Plotting Annotations

In [None]:
# Combine all unique labels from both dictionaries
all_labels = set(label_correct_counts.keys()).union(label_missing_counts.keys())

# Ensure all labels have counts in both dictionaries (default to 0 if missing)
correct_counts = [label_correct_counts.get(label, 0) for label in all_labels]
missing_counts = [label_missing_counts.get(label, 0) for label in all_labels]

# Bar plot configuration
x = np.arange(len(all_labels))  # Label locations
width = 0.5  # Bar width

# Create the plot
fig, ax = plt.subplots(figsize=(15, 8))
bars_correct = ax.bar(x - width / 2, correct_counts, width, label='Correct Counts', color='green')
bars_missing = ax.bar(x + width / 2, missing_counts, width, label='Missing Counts', color='red')

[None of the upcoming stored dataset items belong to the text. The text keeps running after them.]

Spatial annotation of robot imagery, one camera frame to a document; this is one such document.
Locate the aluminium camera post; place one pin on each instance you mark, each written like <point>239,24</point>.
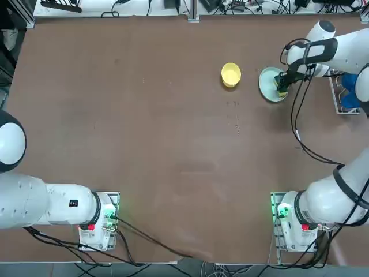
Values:
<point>193,8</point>

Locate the green and yellow sponge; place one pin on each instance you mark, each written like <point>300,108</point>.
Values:
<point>282,93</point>

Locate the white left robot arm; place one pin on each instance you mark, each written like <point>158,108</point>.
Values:
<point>29,202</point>

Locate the silver metal rack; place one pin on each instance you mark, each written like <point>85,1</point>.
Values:
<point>338,101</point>

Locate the aluminium frame profile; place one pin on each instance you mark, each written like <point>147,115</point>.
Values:
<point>30,14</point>

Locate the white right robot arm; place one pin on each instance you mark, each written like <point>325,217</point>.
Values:
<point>325,202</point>

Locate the pale green round plate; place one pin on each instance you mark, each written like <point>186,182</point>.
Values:
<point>266,83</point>

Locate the white post foot bracket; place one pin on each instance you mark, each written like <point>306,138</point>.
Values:
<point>193,19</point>

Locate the black box with red ports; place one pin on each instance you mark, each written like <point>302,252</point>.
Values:
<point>239,3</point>

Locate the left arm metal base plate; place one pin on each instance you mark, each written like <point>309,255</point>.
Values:
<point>115,196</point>

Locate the blue cloth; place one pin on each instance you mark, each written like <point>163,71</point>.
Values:
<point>350,92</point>

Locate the power adapter brick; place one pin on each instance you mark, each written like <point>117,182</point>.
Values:
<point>209,5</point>

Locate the small yellow dish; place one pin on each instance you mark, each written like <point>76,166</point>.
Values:
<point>231,75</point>

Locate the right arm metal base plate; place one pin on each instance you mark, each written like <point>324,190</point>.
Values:
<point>275,239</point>

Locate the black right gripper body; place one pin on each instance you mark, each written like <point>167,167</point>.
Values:
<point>292,75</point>

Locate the black power strip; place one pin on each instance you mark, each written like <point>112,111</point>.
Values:
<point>60,6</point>

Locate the black power adapter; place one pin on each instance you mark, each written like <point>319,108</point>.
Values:
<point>302,3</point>
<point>172,3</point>

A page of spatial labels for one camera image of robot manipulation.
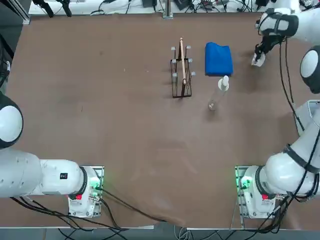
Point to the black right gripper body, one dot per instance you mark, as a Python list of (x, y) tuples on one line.
[(272, 41)]

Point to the white used tissue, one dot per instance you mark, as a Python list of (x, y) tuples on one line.
[(260, 62)]

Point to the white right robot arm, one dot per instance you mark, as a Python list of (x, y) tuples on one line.
[(287, 170)]

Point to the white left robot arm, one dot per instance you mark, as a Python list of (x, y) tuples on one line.
[(55, 175)]

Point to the folded blue cloth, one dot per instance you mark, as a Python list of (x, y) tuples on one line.
[(218, 60)]

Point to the clear bottle with white cap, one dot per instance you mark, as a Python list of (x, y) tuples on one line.
[(223, 83)]

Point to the black tripod leg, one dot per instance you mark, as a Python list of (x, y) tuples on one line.
[(47, 7), (65, 7)]

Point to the aluminium post with white bracket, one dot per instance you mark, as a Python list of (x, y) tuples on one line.
[(168, 10)]

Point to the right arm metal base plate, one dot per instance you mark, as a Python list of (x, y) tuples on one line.
[(240, 200)]

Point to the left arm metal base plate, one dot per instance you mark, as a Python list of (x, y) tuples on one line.
[(101, 210)]

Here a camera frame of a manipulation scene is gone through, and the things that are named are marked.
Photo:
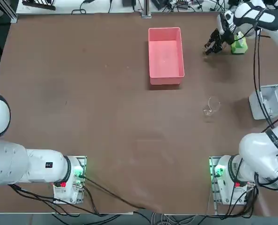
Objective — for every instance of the green tissue pack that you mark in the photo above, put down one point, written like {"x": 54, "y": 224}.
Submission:
{"x": 239, "y": 48}

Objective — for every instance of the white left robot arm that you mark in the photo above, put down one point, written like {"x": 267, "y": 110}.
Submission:
{"x": 12, "y": 161}

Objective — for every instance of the white swing-lid bin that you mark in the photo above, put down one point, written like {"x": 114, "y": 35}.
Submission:
{"x": 254, "y": 110}

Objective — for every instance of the white bench with electronics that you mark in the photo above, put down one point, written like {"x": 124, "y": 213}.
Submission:
{"x": 99, "y": 5}

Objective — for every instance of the pink plastic rectangular container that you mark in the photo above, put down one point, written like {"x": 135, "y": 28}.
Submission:
{"x": 164, "y": 56}

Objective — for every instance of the large black power adapter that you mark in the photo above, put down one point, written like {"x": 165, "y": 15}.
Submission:
{"x": 161, "y": 4}

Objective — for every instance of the aluminium profile post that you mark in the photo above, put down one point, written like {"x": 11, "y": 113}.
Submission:
{"x": 146, "y": 9}

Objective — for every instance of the aluminium frame rail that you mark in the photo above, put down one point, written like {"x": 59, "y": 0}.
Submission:
{"x": 6, "y": 11}

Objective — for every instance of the large clear glass beaker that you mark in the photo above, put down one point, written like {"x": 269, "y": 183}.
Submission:
{"x": 211, "y": 107}

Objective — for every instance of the small black power adapter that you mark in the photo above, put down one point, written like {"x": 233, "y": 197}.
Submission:
{"x": 129, "y": 2}

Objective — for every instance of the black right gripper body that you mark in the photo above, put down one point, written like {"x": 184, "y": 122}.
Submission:
{"x": 226, "y": 38}

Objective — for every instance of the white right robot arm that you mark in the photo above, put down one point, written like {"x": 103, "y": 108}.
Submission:
{"x": 258, "y": 150}

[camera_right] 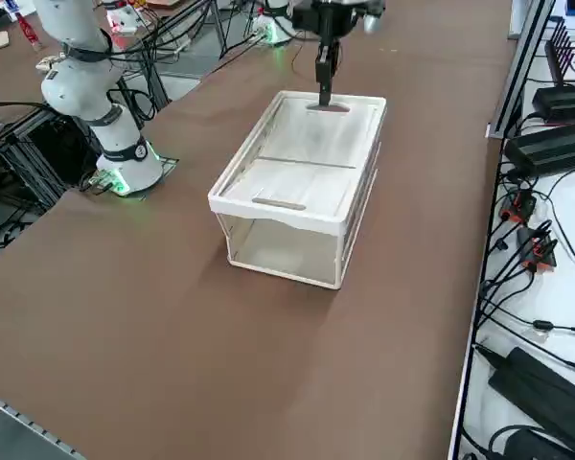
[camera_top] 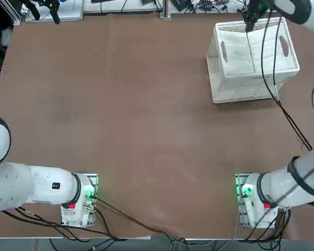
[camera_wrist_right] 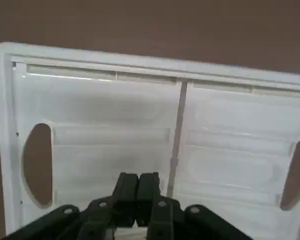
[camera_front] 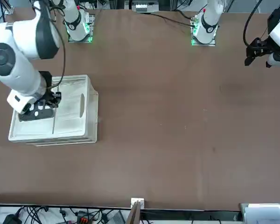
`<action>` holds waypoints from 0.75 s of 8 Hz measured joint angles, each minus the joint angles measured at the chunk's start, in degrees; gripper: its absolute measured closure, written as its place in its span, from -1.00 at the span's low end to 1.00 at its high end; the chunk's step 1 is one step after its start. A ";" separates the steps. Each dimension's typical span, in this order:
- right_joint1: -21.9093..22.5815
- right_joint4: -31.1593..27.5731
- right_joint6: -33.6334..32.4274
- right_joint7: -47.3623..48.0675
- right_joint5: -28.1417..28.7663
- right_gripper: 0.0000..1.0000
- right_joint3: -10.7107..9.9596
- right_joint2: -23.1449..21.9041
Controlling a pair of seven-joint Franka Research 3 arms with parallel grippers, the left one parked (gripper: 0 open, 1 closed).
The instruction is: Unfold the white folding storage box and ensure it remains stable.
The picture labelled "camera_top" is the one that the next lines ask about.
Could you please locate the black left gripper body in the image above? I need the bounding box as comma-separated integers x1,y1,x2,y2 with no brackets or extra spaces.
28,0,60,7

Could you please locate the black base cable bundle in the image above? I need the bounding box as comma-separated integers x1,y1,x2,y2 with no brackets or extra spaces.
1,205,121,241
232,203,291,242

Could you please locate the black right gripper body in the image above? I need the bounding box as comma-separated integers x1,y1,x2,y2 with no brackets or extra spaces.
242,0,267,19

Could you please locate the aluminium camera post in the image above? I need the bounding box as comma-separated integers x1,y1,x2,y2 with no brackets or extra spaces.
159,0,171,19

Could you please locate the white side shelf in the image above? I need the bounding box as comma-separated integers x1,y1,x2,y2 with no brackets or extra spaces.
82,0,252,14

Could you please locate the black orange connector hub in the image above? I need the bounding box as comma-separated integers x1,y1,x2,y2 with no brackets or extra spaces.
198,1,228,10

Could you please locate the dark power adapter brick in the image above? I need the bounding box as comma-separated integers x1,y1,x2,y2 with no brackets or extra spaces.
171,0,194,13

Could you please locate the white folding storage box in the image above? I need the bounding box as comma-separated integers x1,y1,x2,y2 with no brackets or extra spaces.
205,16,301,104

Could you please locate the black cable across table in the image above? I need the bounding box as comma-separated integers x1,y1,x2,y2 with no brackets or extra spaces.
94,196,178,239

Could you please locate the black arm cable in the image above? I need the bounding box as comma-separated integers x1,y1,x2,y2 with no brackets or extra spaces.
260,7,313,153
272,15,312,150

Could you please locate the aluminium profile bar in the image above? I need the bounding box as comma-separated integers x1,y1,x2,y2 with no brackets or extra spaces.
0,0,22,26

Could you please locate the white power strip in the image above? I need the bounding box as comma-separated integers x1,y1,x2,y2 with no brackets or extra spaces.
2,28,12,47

# Add labels, title, and legend
ax.set_xlabel('Labels', fontsize=12)
ax.set_ylabel('Counts', fontsize=12)
ax.set_title('Comparison of Correct and Missing Counts by Label', fontsize=14)
ax.set_xticks(x)
ax.set_xticklabels(all_labels, rotation=45, ha="right", fontsize=12)
ax.legend()

# Display counts on top of bars
def add_labels(bars):
    for bar in bars:
        height = bar.get_height()
        ax.annotate(f'{height}',
                    xy=(bar.get_x() + bar.get_width() / 2, height),
                    xytext=(0, 2),  # Offset text above bar
                    textcoords="offset points",
                    ha='center', va='bottom')

add_labels(bars_correct)
add_labels(bars_missing)

# Show the plot
plt.tight_layout()
plt.show()

# **CHECKING SPANS**

In [22]:
# Removing overlapping spans
for text, annotations in training_data:
    spans = annotations["entities"]
    # Sort the spans by their start position
    spans = sorted(spans, key=lambda span: span[0])

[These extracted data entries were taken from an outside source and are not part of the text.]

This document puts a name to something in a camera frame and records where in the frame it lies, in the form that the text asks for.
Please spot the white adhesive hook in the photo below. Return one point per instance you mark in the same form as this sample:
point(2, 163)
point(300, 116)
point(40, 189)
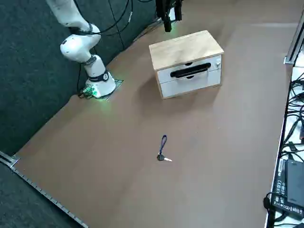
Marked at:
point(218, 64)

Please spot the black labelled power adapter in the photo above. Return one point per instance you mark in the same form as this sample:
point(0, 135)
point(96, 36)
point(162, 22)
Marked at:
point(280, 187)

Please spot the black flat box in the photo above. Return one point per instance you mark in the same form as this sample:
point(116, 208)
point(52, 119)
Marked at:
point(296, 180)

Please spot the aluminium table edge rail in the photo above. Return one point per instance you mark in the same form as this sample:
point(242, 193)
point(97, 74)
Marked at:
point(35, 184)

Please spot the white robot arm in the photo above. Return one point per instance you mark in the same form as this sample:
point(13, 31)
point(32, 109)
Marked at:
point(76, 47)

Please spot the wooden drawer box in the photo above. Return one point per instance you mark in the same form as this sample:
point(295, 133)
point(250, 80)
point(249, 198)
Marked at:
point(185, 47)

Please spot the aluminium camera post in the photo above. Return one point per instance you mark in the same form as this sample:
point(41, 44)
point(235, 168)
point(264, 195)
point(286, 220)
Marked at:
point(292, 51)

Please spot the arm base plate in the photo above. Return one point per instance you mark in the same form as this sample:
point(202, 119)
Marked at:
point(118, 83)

    # List to hold non-overlapping spans
    non_overlapping_spans = []

    for span in spans:
        # If non_overlapping_spans is empty, add the first span directly
        if not non_overlapping_spans:
            non_overlapping_spans.append(span)
        else:
            # Get the last span in the non_overlapping_spans list
            last_span = non_overlapping_spans[-1]

            # Check for overlap with the last span
            if last_span[1] > span[0]:
                # If overlapping, keep the span with the greater length
                if (last_span[1] - last_span[0]) < (span[1] - span[0]):
                    non_overlapping_spans[-1] = span  # Replace with the longer span
            else:
                # If no overlap, add the span to the list
                non_overlapping_spans.append(span)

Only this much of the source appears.